**Requirement:**
Return all lines below containing the word "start".

**Given data:**

------------------------

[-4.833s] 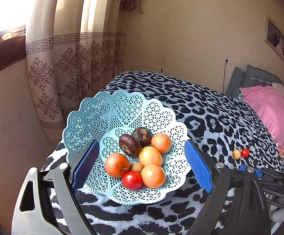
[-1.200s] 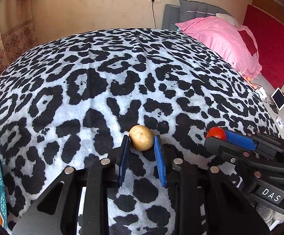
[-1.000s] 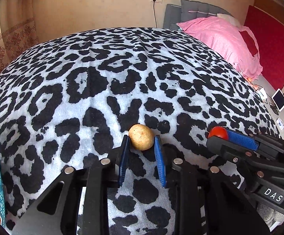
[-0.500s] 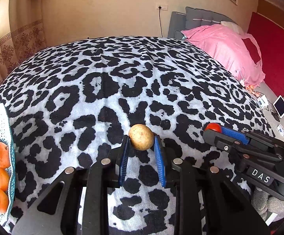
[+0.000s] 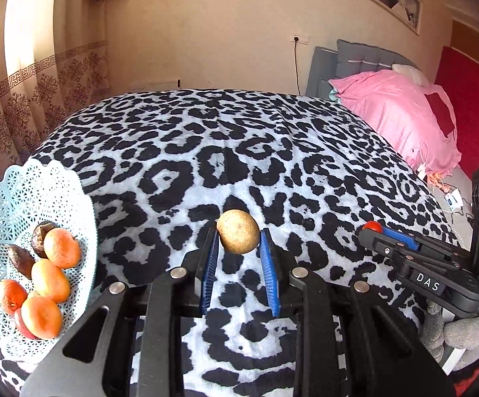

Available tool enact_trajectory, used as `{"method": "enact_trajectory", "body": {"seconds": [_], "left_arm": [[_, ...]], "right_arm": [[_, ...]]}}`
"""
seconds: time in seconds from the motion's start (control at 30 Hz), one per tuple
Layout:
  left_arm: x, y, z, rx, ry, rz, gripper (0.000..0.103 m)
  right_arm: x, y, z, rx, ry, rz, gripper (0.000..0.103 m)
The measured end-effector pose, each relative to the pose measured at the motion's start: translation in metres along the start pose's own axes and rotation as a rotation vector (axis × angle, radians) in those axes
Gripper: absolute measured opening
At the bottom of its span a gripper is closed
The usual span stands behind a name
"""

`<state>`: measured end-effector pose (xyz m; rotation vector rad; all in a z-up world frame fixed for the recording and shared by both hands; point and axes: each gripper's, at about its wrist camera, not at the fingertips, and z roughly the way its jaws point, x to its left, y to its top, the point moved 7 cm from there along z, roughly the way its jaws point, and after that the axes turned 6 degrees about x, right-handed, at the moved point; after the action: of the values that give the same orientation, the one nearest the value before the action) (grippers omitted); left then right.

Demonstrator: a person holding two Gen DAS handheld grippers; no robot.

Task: Organize fruits
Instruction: 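Carry the yellow fruit into the basket and open the left tool while the right tool holds the tomato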

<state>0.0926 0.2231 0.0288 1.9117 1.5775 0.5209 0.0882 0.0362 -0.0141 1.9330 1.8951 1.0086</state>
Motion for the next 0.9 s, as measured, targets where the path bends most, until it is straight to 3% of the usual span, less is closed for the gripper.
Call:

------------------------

**Task answer:**
seconds: time in seconds from the motion's start (control at 30 Hz), one per tuple
The measured end-effector pose, each relative to the pose measured at the motion's start: translation in metres along the start pose's own axes and rotation as a rotation vector (axis × angle, radians) in those axes

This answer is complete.